=== Given information ===

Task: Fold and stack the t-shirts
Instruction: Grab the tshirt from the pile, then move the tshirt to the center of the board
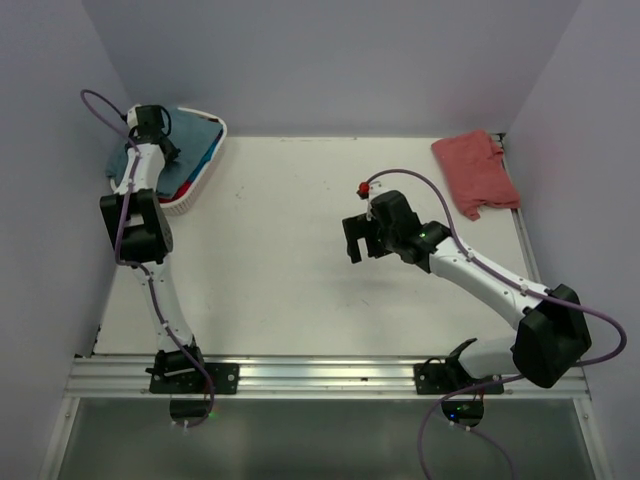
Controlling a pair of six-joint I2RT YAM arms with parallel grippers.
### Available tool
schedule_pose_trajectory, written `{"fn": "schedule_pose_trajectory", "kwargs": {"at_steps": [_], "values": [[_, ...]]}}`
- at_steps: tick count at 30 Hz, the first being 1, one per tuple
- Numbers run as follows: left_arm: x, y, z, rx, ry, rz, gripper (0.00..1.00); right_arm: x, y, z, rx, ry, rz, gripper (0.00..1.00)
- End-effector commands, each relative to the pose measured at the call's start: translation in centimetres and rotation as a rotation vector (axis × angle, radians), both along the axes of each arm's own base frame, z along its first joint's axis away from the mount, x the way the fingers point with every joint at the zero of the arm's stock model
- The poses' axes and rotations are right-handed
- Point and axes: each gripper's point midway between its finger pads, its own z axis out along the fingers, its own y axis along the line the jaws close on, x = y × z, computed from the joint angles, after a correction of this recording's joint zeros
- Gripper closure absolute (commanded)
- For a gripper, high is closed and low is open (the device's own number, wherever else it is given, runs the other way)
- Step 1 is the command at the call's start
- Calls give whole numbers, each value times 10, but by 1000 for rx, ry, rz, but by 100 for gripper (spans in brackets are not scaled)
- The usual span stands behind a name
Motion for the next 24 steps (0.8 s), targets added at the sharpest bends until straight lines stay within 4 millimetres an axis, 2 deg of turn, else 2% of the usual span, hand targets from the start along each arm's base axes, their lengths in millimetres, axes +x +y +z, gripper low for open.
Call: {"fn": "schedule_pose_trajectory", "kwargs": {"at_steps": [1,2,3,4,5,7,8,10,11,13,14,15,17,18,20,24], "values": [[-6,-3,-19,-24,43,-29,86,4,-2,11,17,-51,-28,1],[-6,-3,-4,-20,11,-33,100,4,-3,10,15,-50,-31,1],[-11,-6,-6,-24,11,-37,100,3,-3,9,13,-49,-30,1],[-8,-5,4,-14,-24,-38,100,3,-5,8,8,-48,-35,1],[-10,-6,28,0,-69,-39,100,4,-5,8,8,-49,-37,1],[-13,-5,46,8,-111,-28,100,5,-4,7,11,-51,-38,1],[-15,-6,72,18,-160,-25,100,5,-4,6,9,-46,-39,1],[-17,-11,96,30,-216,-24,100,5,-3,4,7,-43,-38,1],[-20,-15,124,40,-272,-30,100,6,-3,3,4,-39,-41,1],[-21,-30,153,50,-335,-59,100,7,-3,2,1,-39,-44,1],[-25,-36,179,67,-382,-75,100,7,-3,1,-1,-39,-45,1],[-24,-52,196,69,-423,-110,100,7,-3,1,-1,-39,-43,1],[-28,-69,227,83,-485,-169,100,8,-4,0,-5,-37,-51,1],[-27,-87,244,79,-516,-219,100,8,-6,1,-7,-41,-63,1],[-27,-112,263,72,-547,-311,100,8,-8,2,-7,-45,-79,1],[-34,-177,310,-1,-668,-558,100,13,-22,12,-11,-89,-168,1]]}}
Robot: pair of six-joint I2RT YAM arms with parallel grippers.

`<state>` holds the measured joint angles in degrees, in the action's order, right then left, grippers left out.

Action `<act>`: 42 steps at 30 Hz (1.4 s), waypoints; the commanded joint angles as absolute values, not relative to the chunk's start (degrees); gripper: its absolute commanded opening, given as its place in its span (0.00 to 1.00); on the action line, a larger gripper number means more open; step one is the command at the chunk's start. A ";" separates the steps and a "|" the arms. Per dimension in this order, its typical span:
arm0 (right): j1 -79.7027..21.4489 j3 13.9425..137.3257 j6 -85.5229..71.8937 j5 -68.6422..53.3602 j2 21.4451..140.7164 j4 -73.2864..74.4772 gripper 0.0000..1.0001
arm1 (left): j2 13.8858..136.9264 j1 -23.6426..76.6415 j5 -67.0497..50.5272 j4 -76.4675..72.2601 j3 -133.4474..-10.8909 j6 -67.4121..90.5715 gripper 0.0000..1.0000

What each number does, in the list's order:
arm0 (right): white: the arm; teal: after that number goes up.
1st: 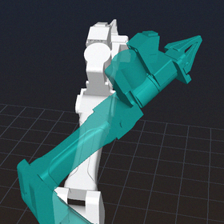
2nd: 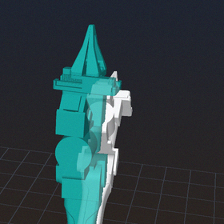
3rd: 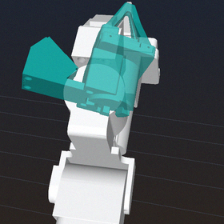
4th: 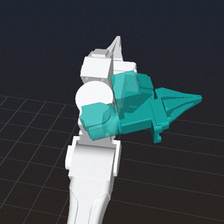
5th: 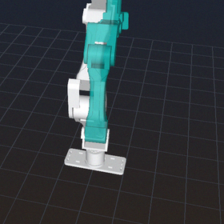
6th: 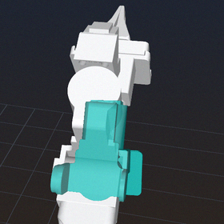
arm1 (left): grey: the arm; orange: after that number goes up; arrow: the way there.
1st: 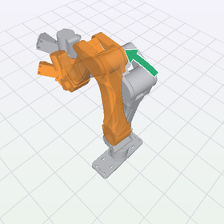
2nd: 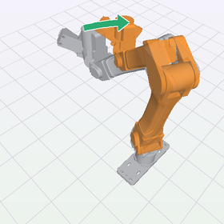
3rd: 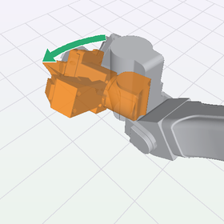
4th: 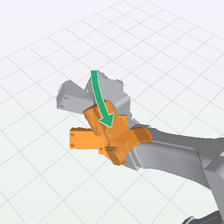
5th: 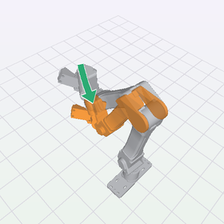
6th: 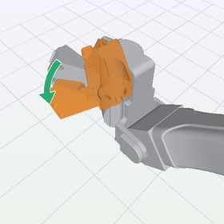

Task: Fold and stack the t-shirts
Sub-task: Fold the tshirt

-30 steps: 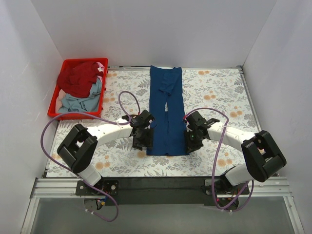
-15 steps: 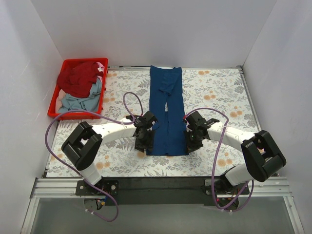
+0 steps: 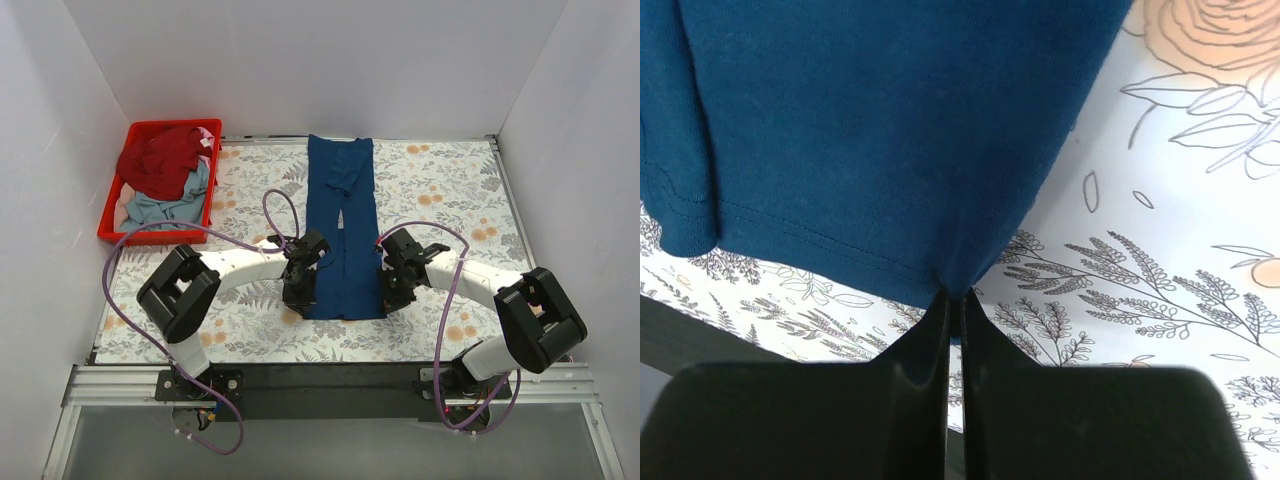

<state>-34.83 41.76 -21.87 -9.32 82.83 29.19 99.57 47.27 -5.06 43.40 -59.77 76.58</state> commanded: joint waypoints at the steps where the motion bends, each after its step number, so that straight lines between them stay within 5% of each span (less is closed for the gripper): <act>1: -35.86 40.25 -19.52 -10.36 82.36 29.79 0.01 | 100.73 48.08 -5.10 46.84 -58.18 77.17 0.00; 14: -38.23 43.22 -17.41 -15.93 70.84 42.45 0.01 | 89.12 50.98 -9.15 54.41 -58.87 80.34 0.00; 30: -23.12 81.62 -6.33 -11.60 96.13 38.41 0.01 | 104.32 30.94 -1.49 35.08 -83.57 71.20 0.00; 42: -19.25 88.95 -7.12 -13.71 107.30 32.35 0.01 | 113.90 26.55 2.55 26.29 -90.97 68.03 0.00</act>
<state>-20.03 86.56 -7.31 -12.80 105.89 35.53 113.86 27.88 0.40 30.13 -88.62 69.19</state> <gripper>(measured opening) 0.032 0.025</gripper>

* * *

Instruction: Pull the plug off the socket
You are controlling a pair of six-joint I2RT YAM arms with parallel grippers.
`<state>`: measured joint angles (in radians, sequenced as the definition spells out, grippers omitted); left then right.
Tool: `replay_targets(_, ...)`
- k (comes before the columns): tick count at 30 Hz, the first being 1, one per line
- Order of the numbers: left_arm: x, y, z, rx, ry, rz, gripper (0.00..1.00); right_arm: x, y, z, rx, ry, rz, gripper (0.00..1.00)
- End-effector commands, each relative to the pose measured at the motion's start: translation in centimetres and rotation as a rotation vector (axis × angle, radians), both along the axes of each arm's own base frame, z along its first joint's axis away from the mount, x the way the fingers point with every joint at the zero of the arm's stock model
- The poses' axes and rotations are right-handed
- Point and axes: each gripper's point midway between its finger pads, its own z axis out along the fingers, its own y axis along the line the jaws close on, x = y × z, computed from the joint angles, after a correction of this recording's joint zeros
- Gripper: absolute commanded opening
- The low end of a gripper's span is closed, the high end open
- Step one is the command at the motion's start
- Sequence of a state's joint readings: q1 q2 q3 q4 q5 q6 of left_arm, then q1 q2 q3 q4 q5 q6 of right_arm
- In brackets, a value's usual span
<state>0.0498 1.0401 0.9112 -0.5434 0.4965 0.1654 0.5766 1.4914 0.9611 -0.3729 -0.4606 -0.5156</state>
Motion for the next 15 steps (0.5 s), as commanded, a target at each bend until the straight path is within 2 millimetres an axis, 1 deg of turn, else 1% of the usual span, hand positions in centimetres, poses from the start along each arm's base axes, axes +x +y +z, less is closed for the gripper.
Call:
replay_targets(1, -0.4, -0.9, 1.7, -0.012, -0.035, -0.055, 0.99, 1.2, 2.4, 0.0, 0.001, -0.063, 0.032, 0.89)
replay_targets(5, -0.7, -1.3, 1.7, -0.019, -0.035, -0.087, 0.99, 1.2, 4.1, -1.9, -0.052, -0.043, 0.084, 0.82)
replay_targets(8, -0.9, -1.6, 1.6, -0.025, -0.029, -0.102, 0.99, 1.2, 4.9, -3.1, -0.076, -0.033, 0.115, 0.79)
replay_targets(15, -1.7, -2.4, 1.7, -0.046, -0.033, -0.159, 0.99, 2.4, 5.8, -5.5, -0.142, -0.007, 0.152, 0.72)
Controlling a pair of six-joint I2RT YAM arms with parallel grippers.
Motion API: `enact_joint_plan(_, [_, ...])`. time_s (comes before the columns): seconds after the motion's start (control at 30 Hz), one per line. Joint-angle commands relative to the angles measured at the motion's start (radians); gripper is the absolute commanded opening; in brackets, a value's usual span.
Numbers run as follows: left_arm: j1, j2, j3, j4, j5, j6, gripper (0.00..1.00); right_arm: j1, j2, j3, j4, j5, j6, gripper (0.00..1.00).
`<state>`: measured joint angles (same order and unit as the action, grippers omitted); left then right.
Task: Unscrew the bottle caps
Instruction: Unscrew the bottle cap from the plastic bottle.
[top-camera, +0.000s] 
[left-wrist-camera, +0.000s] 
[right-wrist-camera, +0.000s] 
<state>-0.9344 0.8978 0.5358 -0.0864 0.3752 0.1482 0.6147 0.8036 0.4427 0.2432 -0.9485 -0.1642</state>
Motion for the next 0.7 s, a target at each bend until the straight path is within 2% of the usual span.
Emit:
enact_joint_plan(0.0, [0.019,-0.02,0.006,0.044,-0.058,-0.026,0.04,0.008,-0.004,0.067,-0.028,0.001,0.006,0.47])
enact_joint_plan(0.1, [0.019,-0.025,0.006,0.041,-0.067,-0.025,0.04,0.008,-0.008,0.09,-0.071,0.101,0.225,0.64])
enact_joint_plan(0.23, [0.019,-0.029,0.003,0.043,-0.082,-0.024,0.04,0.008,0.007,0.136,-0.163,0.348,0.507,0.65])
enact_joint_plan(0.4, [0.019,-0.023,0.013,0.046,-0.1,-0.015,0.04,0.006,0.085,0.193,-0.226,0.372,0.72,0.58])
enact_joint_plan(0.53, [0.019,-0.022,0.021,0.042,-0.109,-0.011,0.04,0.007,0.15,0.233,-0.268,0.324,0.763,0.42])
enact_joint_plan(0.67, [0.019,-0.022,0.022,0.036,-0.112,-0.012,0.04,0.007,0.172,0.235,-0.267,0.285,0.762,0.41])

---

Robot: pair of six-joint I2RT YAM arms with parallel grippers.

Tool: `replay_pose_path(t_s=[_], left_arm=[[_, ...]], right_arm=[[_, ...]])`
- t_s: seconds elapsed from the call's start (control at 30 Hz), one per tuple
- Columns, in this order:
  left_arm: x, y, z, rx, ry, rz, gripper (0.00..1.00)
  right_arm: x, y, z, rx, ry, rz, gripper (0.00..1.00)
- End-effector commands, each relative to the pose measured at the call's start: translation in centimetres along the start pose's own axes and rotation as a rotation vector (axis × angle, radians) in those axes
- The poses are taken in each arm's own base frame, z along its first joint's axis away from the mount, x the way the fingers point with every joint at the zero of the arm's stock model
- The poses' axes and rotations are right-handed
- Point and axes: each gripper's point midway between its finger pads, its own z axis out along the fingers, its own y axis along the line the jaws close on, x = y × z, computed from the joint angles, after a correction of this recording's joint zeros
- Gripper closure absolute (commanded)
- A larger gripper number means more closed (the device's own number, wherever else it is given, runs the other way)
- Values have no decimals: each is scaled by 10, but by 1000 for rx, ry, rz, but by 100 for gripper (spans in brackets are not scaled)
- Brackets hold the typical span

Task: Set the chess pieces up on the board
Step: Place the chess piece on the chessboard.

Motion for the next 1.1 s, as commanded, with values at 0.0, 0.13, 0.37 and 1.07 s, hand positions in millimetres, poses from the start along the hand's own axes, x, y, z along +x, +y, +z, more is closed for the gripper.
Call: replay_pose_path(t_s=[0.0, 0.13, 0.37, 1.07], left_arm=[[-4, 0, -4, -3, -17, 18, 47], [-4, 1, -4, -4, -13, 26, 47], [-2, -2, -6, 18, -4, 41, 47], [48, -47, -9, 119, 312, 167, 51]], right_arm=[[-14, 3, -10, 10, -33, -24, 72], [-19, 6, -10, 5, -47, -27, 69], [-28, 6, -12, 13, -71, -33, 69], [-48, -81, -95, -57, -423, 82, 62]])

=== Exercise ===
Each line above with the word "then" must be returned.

=== Your response ===
Instruction: Grab the tshirt from the pile, then move the tshirt to the center of the board
`<state>` holds the measured joint angles in degrees, in the action's order, right then left, grippers left out.
`<state>`: measured joint angles (in radians, sequenced as the definition spells out, grippers omitted); left then right.
- Sequence of a state's joint readings: q1 q2 q3 q4 q5 q6 of left_arm, then q1 q2 q3 q4 q5 q6 of right_arm
`<state>`: measured joint angles (same order and unit as the action, grippers omitted); left then right.

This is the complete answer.